Work task
Word for word, copy the entire listing below, but do not carry over any pictures.

Given information

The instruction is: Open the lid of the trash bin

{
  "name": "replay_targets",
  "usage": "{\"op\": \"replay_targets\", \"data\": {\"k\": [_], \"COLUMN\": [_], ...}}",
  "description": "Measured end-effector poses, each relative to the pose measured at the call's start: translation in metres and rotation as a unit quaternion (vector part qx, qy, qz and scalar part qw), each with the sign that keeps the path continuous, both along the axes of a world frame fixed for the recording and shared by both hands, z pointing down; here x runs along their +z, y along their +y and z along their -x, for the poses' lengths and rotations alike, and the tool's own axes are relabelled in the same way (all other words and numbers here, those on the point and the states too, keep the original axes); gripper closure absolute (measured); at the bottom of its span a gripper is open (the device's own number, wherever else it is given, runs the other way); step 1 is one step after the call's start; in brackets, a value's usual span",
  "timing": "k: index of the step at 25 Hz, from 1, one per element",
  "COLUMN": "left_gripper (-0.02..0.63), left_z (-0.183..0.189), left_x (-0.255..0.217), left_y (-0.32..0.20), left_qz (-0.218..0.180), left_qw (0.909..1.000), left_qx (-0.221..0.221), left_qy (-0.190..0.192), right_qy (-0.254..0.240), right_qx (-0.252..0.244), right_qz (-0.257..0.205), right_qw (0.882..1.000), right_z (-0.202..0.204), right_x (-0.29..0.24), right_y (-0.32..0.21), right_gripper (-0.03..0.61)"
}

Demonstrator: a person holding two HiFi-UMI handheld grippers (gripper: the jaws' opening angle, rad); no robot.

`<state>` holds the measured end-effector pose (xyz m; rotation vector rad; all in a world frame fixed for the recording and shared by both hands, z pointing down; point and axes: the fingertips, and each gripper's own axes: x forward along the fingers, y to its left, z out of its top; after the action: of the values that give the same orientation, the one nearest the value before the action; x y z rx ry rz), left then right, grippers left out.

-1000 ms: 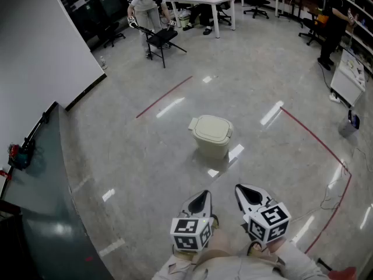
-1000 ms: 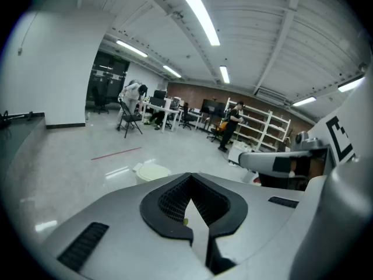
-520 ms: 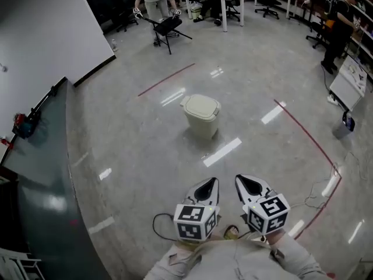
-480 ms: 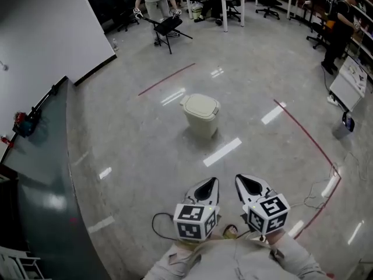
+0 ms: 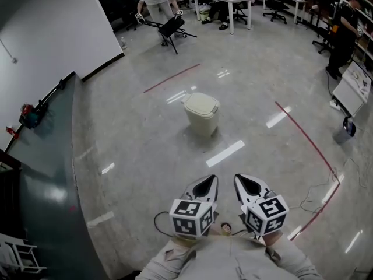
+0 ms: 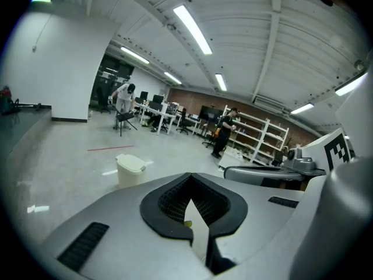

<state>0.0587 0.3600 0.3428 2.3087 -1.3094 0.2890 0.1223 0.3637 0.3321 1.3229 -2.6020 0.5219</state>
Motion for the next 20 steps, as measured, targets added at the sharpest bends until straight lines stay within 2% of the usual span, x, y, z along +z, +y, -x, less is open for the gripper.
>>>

Exercise response
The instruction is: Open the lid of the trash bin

{
  "name": "replay_targets",
  "usage": "{\"op\": \"replay_targets\", \"data\": {\"k\": [_], \"COLUMN\": [_], ...}}",
  "description": "Measured end-effector poses, each relative to the pose measured at the call's start: translation in metres and rotation as a unit quaternion (vector part qx, qy, qz and scalar part qw), each with the sign that keeps the path continuous, both along the axes of a world frame fixed for the recording and shared by both hands, z pointing down; here x runs along their +z, y along their +y and z along their -x, for the poses' lengths and rotations alike, and the tool's own axes are relabelled in the same way (all other words and numbers here, those on the point and the states too, keep the original axes); gripper closure absolute (measured); at the bottom of its span a gripper is open (the device's own number, wherever else it is given, runs the other way); step 1 is one step after the call's start; in brackets, a value's usual span",
  "timing": "k: index of the step at 25 Hz, from 1, one per element",
  "COLUMN": "left_gripper (-0.02..0.63), left_z (-0.183..0.189), left_x (-0.255..0.217), left_y (-0.32..0.20), left_qz (-0.218..0.180), left_qw (0.909..1.000), left_qx (-0.221..0.221), left_qy (-0.190..0.192), right_qy (-0.254..0.240), right_qx (-0.252..0.244), right_qz (-0.257..0.205), right_qw (0.882..1.000), right_z (-0.202..0.204), right_x (-0.29..0.24), right_y (-0.32..0.21), right_gripper (-0.03..0.61)"
}

Demonstrator: a person holding two HiFi-UMI handheld grippers (gripper: the jaws' opening angle, rad); no robot.

`<state>` holds the measured end-effector pose (xyz m; rotation vector rad; all in a world frame fixed for the recording and shared by both hands, z pointing down; point and axes: the fingertips, and each gripper's own axes: x forward along the fingers, y to its left, z out of its top; after the action: of the values that give the same orientation, the one nearest the value before the action; x y z rx ry rz), left then right, grippers left out.

-1000 ms: 
-1000 ms: 
-520 ms: 
-480 ms: 
+0 ms: 
+0 ms: 

<state>0.0587 0.3600 0.3428 2.3087 -1.3094 0.2890 0.1223 0.3637 0.3321 1.3229 -2.6020 0.5219</state>
Motion for the next 20 steps, as measured, targets added at the sharpest bends until straight lines stay within 2% of the usual span, x, y, z along +z, +y, -x, less is open for the gripper.
>>>

No more output will be produced for this exercise.